Self healing code

#programming

Yup, a grandiose title, but something to think about and try for when it makes sense.

What I mean by "self-healing code" is writing code such that when a problem happens the code automatically reacts in such a way that the current user is unaware of the problem and future users do not trigger the problem.

A pretty common pattern that does this something like this is the Circuit Breaker, although I suggest taking it further. The circuit breaker simply returns an error once it trips. Self-healing code ideally does something more helpful to the user.

Let's say you are writing code to find an optimal route between two points. You have a trivial solution that you wrote, but then find the super-duper-always-perfect route as an API online. Now suppose that API can be unstable and not always return a result, especially under load.

A self-healing solution could be to fall back to your trivial solution when you detect a failure. In addition, your application could remember that the super-duper solution is having problems and maybe not send requests its way until a cooldown period has passed.

Your customers still get a route. Maybe not the best route, but some route is likely better than no route. Additionally, except for the first failed call, remaining calls don't waste time going to a broken API and so the response to your customer is faster. Finally, the super-duper solution is given a break to recover. Eventually you start calling the super-duper solution again and all is good. This is basically the concept of Graceful Degradation. Graceful degradation fits into what I'm thinking, but what if there are scenarios where you can return the exact results back to the user after an error rather than maybe not the best route as above? This is the ultimate dream of self-healing code.

Here is another example that I actually went through that doesn't fit the Circuit Breaker pattern and goes further than Graceful Degradation. This led to my thinking on self-healing code.

Since HTTP GET requests should only be doing reads from the database, we figured we could easily distribute traffic between our primary database and our read-replica database by automatically sending DB reads from GET requests to the read-replica.

The problem. We discovered that we were actually writing to the database in our GET requests. Not all of them, but enough to make it an issue. We decided to fix the GET requests to do the right thing so we could go forward with this plan.

The problem. There were enough GETs that wrote to the DB to make it too large of an effort to fix them all. The benefits of the project wouldn’t balance the costs.

The insight. We could keep a "skip list" of GET routes that do a write to the DB. Then, we could automatically send GET requests to the read-replica database unless they are in the skip list.

The problem. Again, we have many GETs that write to the database and no easy search patterns that would assure us that we could identify them all in our codebase.

The self-healing insight: We can default to sending all GET requests to the read-replica database. If a write happens within the processing of that request, it will error out since it can't write to the read-only replica database. Then, we can detect that error and re-run the full request against the primary database. The user will be oblivious to the problem except for a slightly longer response time. The self-healing part is that along with re-running the request, we record this route into the skip-list. Now at most one user (roughly, threading complexities aside) will see a delayed response. All other users will automatically just go to the primary database because the route is on the skip-list.

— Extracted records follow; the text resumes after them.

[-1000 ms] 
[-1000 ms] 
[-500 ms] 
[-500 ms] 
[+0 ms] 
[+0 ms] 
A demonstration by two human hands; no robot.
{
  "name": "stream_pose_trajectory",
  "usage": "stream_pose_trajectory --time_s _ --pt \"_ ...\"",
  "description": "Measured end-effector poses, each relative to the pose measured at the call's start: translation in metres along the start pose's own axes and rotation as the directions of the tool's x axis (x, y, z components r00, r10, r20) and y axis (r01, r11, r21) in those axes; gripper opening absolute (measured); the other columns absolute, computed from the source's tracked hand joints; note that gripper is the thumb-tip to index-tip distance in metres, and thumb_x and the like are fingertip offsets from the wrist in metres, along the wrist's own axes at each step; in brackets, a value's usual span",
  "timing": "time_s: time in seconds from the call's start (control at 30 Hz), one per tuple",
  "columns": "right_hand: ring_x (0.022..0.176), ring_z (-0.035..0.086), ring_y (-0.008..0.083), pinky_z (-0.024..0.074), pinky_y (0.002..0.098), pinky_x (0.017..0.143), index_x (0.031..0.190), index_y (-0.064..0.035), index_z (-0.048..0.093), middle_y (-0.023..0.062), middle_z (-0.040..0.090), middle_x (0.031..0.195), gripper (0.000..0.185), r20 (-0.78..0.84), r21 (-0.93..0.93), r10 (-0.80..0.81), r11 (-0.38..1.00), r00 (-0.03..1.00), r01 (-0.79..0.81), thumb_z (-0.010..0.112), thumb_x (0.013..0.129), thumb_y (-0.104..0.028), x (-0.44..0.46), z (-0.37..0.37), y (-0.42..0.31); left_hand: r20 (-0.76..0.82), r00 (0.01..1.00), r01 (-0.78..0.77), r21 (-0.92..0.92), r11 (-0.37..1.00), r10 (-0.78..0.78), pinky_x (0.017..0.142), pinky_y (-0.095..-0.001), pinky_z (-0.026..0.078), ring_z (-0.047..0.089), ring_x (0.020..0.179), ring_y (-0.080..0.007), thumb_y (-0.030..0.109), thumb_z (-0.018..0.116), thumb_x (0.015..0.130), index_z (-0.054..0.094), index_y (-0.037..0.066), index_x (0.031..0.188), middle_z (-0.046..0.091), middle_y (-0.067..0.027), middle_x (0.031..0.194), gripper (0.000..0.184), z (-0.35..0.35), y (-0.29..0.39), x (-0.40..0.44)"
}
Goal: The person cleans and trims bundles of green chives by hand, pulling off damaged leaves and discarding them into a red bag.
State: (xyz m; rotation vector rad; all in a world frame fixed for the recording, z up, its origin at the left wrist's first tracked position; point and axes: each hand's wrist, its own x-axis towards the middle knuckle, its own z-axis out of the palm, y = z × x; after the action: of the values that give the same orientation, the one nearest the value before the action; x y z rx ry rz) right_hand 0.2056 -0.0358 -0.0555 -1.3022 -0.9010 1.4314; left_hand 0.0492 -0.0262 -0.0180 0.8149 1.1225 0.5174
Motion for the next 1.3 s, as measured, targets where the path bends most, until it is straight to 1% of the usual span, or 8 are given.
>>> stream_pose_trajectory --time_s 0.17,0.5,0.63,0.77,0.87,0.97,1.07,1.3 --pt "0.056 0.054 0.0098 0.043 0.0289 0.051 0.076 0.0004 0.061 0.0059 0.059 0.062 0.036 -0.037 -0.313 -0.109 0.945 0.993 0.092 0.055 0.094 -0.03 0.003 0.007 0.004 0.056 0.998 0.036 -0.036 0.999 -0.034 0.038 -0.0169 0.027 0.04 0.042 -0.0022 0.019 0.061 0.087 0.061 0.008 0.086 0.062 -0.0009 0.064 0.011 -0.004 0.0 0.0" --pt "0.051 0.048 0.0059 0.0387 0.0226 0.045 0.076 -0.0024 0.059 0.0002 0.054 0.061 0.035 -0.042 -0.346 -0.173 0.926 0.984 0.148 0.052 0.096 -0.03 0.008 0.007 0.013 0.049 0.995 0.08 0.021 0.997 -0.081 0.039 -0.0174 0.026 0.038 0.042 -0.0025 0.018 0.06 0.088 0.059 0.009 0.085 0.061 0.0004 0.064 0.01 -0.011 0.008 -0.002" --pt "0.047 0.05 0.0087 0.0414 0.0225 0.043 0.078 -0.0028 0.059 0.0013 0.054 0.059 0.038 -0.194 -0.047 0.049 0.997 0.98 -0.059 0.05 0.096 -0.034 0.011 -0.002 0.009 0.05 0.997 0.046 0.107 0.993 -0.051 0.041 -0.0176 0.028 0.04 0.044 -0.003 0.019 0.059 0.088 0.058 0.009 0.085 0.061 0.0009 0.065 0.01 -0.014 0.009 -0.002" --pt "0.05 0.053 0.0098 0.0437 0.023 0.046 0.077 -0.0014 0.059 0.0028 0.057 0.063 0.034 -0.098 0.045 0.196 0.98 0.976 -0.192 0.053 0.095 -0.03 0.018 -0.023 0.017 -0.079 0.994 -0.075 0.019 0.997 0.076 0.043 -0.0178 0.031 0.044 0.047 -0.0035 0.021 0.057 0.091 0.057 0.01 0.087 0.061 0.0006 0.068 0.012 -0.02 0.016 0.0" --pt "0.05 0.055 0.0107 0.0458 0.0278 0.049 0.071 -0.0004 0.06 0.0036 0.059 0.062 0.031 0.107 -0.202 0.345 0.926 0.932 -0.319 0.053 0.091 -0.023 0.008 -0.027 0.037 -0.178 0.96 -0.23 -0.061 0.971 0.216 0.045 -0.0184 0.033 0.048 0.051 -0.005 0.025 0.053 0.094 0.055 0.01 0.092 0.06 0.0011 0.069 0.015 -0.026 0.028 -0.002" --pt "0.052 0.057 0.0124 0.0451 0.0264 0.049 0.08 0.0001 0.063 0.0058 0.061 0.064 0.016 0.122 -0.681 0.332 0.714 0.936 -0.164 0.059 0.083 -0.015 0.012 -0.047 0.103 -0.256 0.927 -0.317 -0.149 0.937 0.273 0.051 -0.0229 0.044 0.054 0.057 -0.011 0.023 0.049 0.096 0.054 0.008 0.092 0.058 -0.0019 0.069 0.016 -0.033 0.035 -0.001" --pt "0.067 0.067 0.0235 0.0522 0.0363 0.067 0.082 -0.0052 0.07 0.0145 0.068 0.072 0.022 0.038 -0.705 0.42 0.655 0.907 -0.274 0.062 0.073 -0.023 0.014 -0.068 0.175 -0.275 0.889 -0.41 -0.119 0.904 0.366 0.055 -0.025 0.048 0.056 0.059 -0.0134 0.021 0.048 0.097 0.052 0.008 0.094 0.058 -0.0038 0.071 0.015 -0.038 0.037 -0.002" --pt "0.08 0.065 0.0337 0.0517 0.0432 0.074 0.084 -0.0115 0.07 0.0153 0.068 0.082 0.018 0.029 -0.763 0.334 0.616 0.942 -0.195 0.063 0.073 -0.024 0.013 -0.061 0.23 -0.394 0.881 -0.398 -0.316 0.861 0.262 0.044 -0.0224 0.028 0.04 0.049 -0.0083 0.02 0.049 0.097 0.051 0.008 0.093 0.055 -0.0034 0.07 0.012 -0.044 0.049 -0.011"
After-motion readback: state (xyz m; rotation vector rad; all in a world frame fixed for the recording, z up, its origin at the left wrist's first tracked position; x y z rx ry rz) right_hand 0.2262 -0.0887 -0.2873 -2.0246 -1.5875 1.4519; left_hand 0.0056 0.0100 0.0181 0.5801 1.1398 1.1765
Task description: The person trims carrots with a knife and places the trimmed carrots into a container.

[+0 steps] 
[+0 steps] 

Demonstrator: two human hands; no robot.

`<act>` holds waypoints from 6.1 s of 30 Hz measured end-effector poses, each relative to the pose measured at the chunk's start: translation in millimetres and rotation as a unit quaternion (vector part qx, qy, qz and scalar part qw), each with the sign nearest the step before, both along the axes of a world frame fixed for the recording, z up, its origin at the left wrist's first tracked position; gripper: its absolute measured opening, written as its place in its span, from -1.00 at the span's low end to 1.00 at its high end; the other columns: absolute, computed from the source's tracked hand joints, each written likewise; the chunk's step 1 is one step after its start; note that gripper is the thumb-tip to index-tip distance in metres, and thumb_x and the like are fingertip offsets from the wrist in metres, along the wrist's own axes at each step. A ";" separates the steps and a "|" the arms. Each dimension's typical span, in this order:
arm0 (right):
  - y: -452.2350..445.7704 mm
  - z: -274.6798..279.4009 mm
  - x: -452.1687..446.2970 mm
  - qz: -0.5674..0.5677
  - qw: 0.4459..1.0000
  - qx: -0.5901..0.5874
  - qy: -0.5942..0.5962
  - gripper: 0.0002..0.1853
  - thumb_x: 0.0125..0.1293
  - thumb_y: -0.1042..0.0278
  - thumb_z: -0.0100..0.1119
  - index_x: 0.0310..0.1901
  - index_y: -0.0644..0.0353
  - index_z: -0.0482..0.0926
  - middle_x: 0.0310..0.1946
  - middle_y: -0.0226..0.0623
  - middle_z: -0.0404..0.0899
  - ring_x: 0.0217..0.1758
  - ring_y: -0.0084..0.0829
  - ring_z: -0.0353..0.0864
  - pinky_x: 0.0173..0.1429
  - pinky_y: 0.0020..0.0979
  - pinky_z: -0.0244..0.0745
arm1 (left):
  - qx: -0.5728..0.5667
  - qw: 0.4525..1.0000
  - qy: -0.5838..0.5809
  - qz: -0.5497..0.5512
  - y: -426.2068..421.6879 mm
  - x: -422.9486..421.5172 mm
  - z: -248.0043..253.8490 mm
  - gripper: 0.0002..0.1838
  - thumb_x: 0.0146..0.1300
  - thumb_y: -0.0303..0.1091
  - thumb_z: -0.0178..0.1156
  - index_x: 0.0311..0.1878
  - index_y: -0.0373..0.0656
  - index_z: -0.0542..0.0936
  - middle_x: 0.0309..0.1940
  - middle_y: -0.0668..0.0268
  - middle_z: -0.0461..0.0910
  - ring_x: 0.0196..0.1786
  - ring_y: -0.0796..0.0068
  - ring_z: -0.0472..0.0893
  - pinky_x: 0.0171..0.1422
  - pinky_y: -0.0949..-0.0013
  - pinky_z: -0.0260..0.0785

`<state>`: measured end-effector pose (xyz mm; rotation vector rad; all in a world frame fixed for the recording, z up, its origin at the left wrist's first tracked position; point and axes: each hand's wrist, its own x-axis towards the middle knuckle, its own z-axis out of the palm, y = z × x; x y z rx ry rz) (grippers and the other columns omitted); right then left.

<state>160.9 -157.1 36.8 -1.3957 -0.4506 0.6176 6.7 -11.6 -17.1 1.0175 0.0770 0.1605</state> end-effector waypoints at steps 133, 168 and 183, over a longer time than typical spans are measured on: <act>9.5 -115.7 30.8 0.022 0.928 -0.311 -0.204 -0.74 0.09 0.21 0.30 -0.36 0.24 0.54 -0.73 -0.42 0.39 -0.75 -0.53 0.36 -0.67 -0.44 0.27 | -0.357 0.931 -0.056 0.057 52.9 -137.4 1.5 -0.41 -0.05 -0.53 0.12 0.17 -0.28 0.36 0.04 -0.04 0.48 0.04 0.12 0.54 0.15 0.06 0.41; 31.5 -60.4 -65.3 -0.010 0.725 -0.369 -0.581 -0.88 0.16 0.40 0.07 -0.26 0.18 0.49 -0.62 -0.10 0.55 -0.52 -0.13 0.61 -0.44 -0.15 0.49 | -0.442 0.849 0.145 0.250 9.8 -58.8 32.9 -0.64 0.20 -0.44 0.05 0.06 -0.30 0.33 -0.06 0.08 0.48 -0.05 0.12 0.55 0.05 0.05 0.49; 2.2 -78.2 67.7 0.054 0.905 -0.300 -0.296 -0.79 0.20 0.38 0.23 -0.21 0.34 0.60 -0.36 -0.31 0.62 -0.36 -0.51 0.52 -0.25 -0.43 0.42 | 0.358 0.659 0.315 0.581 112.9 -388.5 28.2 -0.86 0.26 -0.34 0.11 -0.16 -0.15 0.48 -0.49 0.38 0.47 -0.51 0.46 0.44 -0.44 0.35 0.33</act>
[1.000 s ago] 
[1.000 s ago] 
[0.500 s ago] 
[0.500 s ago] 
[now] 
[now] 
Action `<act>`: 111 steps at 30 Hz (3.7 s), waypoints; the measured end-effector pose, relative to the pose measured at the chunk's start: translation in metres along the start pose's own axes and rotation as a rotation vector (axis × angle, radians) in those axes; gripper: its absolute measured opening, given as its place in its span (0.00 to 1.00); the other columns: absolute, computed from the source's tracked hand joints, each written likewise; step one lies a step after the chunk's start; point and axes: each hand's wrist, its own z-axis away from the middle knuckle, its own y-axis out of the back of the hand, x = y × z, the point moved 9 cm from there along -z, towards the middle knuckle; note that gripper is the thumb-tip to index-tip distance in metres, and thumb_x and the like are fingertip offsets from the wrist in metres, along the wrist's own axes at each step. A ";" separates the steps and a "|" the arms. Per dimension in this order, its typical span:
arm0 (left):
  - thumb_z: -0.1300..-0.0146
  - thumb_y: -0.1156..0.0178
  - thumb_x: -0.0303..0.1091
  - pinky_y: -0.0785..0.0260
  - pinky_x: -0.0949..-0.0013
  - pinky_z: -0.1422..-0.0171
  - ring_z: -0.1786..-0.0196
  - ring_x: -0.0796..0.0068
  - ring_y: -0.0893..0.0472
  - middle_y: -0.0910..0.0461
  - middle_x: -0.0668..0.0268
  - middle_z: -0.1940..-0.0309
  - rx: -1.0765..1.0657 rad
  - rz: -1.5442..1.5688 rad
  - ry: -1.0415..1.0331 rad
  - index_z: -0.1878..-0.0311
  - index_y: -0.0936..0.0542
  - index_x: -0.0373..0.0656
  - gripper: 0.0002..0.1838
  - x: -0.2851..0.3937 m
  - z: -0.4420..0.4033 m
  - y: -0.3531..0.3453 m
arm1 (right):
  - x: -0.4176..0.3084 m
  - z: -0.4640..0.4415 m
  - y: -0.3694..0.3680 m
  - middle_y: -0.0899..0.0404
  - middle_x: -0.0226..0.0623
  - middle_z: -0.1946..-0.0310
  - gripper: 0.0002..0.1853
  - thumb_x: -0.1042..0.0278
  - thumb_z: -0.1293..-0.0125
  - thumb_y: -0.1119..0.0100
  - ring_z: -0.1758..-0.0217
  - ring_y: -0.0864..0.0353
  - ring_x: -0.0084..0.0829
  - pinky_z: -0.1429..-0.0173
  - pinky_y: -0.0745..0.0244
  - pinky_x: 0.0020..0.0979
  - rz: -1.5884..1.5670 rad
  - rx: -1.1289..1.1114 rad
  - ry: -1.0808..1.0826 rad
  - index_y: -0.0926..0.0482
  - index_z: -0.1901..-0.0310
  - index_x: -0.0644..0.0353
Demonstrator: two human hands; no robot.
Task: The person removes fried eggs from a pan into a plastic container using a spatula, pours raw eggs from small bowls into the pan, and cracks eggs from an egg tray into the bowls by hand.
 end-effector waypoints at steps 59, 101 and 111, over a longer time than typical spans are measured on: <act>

The extra win. This becomes a comprehensive list of routes that need fixing. As we fix the routes, we can remove them from the skip-list.

This allowed us to immediately start seeing benefits from our work to move traffic to the read-replica database. We can focus on the most common requests that will have the biggest lift, and requests that are so rare they are maybe used a handful of times a day can be deprioritized. We'll fix it eventually because writing to the database on a GET is just wrong, but we don't have to fix every single bad call before our database can breathe a sigh-of-relief.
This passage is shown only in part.